_COLLECTED DATA_.
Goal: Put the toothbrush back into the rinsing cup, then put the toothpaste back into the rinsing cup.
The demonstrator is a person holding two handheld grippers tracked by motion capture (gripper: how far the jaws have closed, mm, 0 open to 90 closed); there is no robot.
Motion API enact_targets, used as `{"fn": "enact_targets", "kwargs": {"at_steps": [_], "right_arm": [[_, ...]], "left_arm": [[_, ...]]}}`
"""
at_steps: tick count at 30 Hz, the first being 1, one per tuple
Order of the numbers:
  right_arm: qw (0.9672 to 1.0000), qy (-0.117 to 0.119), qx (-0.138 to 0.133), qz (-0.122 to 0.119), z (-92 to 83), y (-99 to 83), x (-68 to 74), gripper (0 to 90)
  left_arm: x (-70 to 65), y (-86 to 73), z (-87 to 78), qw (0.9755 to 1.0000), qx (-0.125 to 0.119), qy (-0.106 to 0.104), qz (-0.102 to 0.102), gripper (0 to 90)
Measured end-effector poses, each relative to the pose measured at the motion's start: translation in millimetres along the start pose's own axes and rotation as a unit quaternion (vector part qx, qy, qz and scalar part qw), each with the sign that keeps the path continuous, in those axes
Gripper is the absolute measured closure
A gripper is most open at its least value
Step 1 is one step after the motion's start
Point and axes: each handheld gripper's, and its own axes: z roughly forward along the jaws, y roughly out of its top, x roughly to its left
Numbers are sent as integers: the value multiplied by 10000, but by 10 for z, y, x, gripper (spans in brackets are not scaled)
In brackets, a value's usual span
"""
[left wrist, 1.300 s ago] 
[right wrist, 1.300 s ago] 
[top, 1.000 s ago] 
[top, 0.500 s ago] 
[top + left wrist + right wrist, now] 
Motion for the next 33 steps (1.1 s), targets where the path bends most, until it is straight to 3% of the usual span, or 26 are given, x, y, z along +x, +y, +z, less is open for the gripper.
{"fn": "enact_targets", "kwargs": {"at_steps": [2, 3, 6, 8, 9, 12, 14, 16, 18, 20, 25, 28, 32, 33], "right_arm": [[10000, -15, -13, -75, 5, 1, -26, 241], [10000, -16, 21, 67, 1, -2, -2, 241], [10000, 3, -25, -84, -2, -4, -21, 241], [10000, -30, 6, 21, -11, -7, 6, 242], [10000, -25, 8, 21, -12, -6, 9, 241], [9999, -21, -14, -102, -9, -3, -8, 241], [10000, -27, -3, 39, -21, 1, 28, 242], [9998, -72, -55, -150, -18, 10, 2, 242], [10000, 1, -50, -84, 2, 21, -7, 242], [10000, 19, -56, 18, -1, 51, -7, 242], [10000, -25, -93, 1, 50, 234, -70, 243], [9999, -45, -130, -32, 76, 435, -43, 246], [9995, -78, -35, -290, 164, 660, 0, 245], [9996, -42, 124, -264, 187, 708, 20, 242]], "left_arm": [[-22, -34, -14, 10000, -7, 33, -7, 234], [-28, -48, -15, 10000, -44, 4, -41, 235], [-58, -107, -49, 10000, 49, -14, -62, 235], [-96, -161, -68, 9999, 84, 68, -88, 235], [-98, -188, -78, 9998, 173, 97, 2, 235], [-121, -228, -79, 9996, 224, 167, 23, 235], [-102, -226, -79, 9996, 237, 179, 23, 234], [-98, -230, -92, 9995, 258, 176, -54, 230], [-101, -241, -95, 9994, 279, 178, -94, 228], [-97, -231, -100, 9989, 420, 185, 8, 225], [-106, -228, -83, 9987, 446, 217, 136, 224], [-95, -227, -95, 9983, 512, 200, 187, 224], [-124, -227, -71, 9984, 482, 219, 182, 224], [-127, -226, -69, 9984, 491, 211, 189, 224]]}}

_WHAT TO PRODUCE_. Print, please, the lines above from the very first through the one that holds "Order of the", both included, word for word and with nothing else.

_YOUR RESPONSE_.
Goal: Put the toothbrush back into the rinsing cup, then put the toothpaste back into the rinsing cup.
The demonstrator is a person holding two handheld grippers tracked by motion capture (gripper: how far the jaws have closed, mm, 0 open to 90 closed); there is no robot.
Motion API enact_targets, used as `{"fn": "enact_targets", "kwargs": {"at_steps": [_], "right_arm": [[_, ...]], "left_arm": [[_, ...]]}}`
"""
at_steps: tick count at 30 Hz, the first being 1, one per tuple
Order of the numbers:

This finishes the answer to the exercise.